#### WHAT TO DO
Pull out every line from the listing that has the word "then".

━━━━━ DATA SHOWN

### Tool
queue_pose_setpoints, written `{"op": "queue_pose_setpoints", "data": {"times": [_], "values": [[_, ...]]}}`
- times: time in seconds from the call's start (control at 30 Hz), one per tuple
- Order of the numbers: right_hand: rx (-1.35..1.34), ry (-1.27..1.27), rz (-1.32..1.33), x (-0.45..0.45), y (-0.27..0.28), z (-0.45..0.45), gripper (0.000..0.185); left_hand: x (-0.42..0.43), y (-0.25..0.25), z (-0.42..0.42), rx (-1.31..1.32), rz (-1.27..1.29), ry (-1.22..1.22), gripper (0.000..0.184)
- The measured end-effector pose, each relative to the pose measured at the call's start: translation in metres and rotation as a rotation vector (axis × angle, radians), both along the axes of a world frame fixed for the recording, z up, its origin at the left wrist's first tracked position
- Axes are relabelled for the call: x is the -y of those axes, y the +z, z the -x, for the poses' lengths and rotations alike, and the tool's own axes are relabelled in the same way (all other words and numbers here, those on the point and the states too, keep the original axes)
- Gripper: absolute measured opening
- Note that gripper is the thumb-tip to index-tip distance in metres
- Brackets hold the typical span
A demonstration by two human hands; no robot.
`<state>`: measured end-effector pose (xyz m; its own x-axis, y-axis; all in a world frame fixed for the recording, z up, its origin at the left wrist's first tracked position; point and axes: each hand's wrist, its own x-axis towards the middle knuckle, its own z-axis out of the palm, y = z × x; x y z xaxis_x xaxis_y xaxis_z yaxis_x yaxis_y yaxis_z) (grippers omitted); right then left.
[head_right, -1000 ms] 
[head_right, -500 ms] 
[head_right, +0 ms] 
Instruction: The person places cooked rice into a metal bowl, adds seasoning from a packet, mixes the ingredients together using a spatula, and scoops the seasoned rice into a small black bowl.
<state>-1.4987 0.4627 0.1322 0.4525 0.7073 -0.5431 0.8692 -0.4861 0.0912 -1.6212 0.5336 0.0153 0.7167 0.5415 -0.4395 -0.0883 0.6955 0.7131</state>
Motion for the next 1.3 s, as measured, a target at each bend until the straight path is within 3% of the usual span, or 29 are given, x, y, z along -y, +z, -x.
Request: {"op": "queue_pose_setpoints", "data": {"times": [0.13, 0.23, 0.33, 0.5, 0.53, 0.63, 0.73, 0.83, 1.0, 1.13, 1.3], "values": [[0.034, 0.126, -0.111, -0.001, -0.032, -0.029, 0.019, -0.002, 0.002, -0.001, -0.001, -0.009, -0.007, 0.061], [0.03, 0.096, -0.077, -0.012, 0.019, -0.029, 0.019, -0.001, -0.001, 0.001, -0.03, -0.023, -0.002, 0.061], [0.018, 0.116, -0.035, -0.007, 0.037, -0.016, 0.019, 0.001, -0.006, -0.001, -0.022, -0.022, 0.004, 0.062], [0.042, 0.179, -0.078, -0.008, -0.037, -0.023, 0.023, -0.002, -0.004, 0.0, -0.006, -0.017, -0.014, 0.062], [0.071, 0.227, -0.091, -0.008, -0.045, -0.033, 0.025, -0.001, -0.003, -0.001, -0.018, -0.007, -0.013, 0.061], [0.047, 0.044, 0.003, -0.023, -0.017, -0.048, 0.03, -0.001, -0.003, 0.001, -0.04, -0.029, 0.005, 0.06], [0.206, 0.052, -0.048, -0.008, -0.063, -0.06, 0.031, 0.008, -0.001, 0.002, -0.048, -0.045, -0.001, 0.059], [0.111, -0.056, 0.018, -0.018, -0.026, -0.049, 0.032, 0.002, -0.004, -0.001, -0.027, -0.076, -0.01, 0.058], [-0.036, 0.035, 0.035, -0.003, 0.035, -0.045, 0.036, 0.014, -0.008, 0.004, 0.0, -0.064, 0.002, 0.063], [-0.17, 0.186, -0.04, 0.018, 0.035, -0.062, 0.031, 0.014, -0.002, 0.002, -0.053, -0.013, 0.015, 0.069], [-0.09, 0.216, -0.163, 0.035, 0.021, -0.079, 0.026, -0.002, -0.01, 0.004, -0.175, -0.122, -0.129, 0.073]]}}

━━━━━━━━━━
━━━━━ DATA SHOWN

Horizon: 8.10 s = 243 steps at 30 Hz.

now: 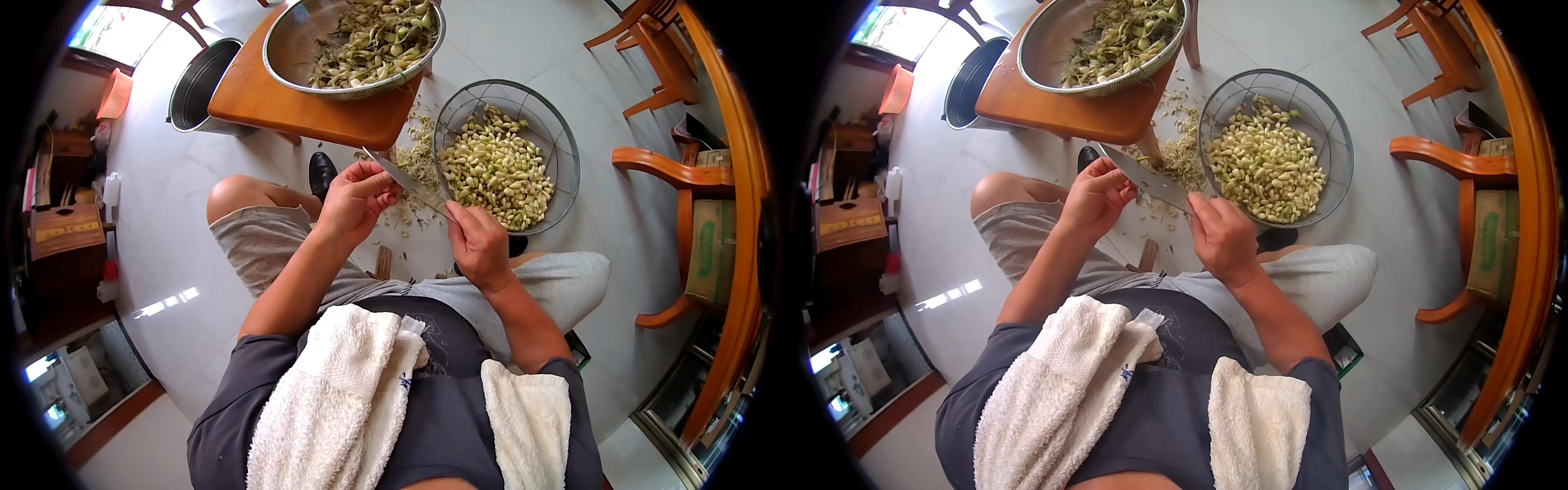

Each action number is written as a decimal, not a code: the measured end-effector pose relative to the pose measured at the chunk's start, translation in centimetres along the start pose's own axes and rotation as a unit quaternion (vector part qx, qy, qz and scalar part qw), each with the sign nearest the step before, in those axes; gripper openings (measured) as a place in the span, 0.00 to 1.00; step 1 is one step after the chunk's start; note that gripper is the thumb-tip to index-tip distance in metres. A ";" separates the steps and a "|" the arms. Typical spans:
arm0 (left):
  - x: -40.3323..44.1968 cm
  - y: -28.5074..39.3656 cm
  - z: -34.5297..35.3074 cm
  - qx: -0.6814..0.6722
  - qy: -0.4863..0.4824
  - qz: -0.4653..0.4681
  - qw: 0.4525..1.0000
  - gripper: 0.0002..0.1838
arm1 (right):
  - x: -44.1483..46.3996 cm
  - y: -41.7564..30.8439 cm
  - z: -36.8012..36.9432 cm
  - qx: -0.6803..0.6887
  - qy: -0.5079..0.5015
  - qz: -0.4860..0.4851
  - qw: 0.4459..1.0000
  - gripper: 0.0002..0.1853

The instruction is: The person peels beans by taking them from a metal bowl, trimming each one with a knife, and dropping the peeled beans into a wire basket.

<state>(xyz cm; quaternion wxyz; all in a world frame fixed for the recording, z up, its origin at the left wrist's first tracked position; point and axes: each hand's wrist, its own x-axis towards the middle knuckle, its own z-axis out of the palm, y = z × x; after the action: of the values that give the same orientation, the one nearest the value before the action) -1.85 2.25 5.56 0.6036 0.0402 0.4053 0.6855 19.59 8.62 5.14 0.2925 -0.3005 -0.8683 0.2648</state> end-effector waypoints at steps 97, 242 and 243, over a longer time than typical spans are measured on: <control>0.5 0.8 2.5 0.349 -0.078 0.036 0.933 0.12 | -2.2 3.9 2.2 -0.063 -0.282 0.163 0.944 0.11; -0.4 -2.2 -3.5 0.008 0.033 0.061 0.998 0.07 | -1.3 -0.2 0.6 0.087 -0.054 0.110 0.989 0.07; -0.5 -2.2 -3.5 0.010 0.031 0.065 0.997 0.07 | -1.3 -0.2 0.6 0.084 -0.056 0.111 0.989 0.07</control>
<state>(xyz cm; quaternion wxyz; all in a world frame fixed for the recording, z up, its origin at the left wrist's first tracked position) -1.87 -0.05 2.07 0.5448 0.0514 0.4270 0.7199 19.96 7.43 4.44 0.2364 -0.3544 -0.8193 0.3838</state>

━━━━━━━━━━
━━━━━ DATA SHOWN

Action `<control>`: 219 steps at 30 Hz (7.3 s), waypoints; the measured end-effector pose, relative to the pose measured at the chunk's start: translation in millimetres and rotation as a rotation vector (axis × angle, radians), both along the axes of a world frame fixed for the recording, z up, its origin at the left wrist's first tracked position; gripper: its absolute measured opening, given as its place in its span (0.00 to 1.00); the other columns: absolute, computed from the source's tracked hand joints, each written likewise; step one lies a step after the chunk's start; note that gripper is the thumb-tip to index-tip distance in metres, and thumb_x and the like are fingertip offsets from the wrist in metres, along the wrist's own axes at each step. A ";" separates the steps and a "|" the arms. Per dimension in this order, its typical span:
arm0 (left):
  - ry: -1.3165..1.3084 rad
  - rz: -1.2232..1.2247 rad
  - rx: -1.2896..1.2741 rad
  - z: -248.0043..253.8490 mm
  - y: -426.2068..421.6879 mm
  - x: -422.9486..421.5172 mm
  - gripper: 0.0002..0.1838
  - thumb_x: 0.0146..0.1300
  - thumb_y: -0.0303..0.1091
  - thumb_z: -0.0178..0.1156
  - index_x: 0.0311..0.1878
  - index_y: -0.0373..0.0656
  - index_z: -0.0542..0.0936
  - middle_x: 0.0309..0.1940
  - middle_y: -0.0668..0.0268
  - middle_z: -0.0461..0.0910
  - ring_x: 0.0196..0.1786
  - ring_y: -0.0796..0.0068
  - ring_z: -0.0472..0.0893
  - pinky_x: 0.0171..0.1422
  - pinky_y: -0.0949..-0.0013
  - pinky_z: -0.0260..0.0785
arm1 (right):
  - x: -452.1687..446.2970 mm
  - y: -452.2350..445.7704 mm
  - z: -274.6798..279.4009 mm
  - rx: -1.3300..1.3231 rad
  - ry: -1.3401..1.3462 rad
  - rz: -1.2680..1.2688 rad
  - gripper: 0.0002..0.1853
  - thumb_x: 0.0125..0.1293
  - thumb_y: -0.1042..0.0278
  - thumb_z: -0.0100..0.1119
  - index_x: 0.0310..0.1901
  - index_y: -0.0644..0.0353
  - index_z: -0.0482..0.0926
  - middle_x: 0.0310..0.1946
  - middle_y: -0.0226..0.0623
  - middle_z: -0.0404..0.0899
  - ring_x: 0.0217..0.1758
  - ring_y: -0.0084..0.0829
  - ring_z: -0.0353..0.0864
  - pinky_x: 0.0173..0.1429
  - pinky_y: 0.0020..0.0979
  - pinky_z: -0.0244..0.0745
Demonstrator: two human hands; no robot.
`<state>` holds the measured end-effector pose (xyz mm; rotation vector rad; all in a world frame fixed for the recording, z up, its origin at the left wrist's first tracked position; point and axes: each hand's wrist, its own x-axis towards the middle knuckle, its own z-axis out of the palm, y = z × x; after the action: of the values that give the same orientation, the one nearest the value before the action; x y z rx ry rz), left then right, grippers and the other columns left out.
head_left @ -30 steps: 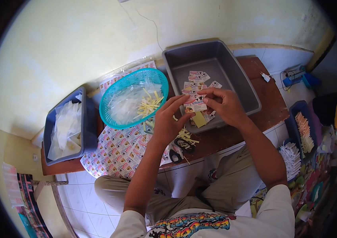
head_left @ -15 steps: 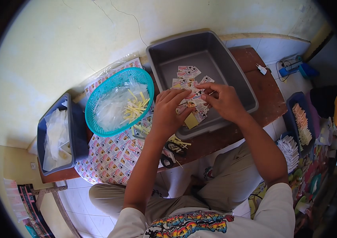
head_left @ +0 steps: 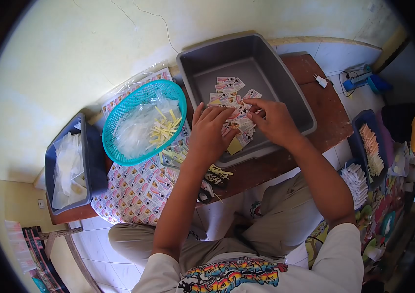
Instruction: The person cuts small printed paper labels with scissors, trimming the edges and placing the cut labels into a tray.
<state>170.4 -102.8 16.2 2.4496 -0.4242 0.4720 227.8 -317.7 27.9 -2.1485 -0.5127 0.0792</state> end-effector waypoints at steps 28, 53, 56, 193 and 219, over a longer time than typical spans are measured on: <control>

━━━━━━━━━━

#### OUTPUT OF THE TASK
`<state>`: measured end-effector pose (xyz m; its own x-axis, y-axis; all in a world frame fixed for the recording, z up, its origin at the left wrist's first tracked position; point and axes: each hand's wrist, its own x-axis towards the middle knuckle, its own z-axis out of the palm, y = z × x; x y z xaxis_x xaxis_y xaxis_z yaxis_x yaxis_y yaxis_z) (grippers omitted); right then left.
`<state>` holds the measured end-effector pose (xyz mm; rotation vector rad; all in a world frame fixed for the recording, z up, its origin at the left wrist's first tracked position; point and axes: each hand's wrist, its own x-axis towards the middle knuckle, its own z-axis out of the palm, y = z × x; after the action: of the values that give the same orientation, the one nearest the value before the action; x y z rx ry rz), left then right, grippers and the other columns left out.

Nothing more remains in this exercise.